A sample of Impure solid calcium carbonate, CaCo_3, of mass 12,5 g reacted with dilute hydrochloric acid, HCl (aq), according to the following balanced equation:

CaCo_3 (s) +2 HCl (aq) - >CaCl_2 (aq) +CO_2 (g) +H_2O
Calculate the percentage purity of the calcium carbonate

1 answer

To calculate the percentage purity of the impure calcium carbonate sample, we can follow these steps:

  1. Determine the molar mass of calcium carbonate, CaCO₃:

    • Calcium (Ca): 40.08 g/mol
    • Carbon (C): 12.01 g/mol
    • Oxygen (O): 16.00 g/mol × 3 = 48.00 g/mol
    • Molar mass of CaCO₃ = 40.08 + 12.01 + 48.00 = 100.09 g/mol
  2. Calculate the moles of CaCO₃ in the impure sample:

    • Mass of the impure sample = 12.5 g
    • To find the moles of CaCO₃, we use the formula: \[ \text{Moles of CaCO₃} = \frac{\text{mass}}{\text{molar mass}} = \frac{12.5 , \text{g}}{100.09 , \text{g/mol}} \approx 0.1247 , \text{mol} \]
  3. Using the balanced equation to find the moles of HCl required: According to the balanced equation: \[ \text{CaCO}_3 (s) + 2 \text{HCl} (aq) \rightarrow \text{CaCl}_2 (aq) + \text{CO}_2 (g) + \text{H}_2\text{O} (l) \] From the equation, 1 mole of CaCO₃ reacts with 2 moles of HCl.
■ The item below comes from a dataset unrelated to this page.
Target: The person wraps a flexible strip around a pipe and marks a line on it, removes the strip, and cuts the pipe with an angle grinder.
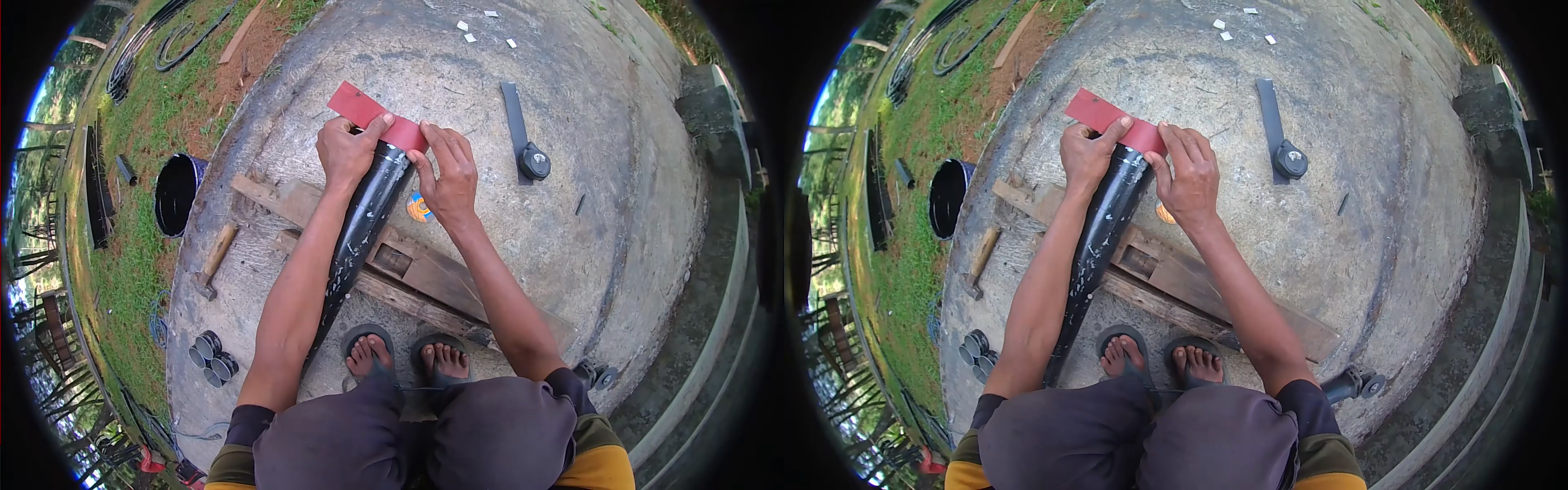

  4. Calculate the moles of HCl needed for 0.1247 moles of CaCO₃: \[ \text{Moles of HCl} = 2 \times \text{Moles of CaCO₃} = 2 \times 0.1247 , \text{mol} \approx 0.2494 , \text{mol} \]

  5. Now, calculate the mass of pure CaCO₃ that corresponds to the moles calculated: \[ \text{Mass of pure CaCO₃} = \text{Moles} \times \text{Molar Mass} = 0.1247 , \text{mol} \times 100.09 , \text{g/mol} \approx 12.5 , \text{g} \]

  6. Finally, calculate the percentage purity of the calcium carbonate: \[ \text{Percentage Purity} = \left( \frac{\text{mass of pure CaCO}_3}{\text{total mass of sample}} \right) \times 100 = \left( \frac{12.5 , \text{g}}{12.5 , \text{g}} \right) \times 100 = 100% \]

Conclusion:

The percentage purity of the calcium carbonate in the sample is 100%.